小径因哗哗的哭泣封锁,没有人注意到窗户大开。净化者们忙着迎接新的幼崽,没有人注意到屋顶低伏前行的阴影。
太阳西沉,净化者们陆续来到基地门口,哗哗躲在房梁上静静等待。
经过一下午的观察,哗哗用黏液重新包裹身体,拟出白色长袍,将自己与花枝链一同遮蔽,伪装成净化者。花枝链仿佛在体内发酵,瘙痒与疼痛持续折磨哗哗的神经,它暗暗握拳,用新的疼痛转移注意。
净化者们对周围不甚关心,既不怎么说话,也不怎么移动,哗哗悄无声息混入其中,低头站在边缘,无人在意。
它回忆起初来乍到的场景,这次没有一三五阻拦,它将全部的、未知的希望,赌在一个幼稚而冲动的可能性里——等大门开启,跟随净化者离开基地,乘上飞船,回到家乡。
也许送餐的净化者发现房间无人?
也许出门时被守门的净化者发现?
也许航行推迟临时散伙?
也许飞船故障无法起飞?
……
突然,短促的命令冲散担忧的思绪:“列队!”
哗哗如雕像般石化,它一直封闭在小小房间里,并不知道净化者的所有行动都遵守严格的纪律。
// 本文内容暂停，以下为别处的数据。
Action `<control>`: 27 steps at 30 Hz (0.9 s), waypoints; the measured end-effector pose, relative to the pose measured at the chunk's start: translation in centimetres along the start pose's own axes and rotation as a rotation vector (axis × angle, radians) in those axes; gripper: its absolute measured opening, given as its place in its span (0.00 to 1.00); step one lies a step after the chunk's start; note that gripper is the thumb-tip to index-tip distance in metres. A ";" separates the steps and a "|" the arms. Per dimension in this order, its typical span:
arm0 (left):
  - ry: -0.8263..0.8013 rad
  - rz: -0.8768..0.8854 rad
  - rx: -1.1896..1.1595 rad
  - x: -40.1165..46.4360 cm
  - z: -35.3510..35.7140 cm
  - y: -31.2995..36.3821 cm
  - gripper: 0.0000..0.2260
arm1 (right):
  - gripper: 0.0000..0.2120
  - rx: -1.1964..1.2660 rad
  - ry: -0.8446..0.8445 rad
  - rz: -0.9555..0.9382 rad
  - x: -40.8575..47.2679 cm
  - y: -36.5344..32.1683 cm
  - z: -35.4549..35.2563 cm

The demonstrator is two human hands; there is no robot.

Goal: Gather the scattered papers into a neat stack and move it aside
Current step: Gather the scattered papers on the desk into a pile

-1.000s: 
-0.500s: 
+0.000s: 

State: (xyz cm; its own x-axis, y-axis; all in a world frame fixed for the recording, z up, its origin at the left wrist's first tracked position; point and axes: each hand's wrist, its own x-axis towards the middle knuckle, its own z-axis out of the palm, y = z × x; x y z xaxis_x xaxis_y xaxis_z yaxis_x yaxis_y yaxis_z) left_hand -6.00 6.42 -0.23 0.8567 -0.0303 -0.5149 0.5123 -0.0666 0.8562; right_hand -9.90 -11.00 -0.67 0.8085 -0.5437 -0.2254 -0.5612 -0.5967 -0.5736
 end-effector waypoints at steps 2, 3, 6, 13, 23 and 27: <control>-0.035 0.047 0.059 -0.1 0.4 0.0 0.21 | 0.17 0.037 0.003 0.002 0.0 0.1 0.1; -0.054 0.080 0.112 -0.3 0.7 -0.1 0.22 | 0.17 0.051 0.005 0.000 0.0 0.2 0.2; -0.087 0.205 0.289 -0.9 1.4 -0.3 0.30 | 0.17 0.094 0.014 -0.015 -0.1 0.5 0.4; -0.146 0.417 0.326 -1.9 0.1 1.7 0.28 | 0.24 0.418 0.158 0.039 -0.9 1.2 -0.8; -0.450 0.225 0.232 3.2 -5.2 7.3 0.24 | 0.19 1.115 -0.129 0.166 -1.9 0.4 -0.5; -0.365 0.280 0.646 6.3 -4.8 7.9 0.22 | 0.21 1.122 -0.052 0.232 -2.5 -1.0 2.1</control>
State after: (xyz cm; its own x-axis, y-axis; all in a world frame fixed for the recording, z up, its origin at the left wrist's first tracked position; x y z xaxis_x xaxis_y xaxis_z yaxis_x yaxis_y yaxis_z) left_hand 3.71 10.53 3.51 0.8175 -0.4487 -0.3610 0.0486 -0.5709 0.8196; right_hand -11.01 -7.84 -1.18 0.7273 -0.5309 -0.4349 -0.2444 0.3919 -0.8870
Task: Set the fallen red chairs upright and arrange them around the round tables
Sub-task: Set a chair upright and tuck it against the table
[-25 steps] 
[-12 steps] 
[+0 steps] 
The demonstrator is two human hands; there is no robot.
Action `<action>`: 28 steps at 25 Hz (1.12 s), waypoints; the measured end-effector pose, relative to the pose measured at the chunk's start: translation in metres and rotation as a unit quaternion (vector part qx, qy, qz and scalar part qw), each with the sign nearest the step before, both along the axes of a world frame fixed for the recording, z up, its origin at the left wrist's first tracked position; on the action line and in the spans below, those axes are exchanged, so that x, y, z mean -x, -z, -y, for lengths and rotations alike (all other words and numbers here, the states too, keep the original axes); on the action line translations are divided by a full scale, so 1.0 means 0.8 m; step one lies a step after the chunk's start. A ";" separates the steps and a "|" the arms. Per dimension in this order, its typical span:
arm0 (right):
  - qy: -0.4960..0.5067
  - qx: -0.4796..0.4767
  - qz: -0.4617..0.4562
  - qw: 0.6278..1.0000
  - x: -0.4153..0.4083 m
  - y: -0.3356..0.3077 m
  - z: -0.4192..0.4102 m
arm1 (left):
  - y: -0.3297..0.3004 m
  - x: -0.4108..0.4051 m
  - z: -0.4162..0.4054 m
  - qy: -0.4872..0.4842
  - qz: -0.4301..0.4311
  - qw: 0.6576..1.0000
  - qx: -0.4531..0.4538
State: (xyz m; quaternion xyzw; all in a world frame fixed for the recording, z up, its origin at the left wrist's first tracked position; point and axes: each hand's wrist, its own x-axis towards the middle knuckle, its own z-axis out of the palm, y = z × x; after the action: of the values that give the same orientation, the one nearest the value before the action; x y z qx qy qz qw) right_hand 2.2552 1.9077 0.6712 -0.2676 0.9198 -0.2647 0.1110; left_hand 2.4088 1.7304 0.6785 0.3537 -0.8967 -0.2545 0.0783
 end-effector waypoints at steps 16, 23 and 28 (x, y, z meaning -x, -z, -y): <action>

只需片刻迟疑,就足以让净化者发现端倪。一只手拍上他的肩膀,低沉的质问如恶魔低语:“你是谁?”
哗哗强作镇定,它没有编号,一旦开口极易露馅,而金属门紧闭,它连冲刺的机会都没有。
净化者不给它思考时间,立刻宣告冰冷的判决:“控制住他!”
哗哗被包围,激烈的抵抗只换来更疼痛的钳制。它扩张形体,像濒临绝境时用体型威慑敌人的动物。它尖叫嘶吼,在冷漠面前,任何词语都显得苍白无力。
花枝链随着挣扎脱落在地,正在此时,基地的金属门缓慢开启,门后出现了熟悉的身影。
一三五的笑容在看到哗哗的瞬间彻底凝固,他怀中抱着的玻璃瓶也因他的失神跌落、触地、崩裂为无数碎片。
淡淡的咸腥味入侵鼻腔,红色贝壳撞击地面发出脆响。透明的水花打湿他的裤腿,在他脚边形成一滩明镜,倒映孤独的他和绝望的它。
那是海水。
哗哗安静下来,它动动嘴唇,却没能喊出他的代号。净化者迅速抱住它的肢体,死死压制。
它望着他,眼眶湿润;他看着它,神情复杂。
几名净化者携带密不透风的金属笼赶到现场,其中一人说:“它失控次数太多,留下或放出都会危害秩序,我们将申请执行‘净化’。”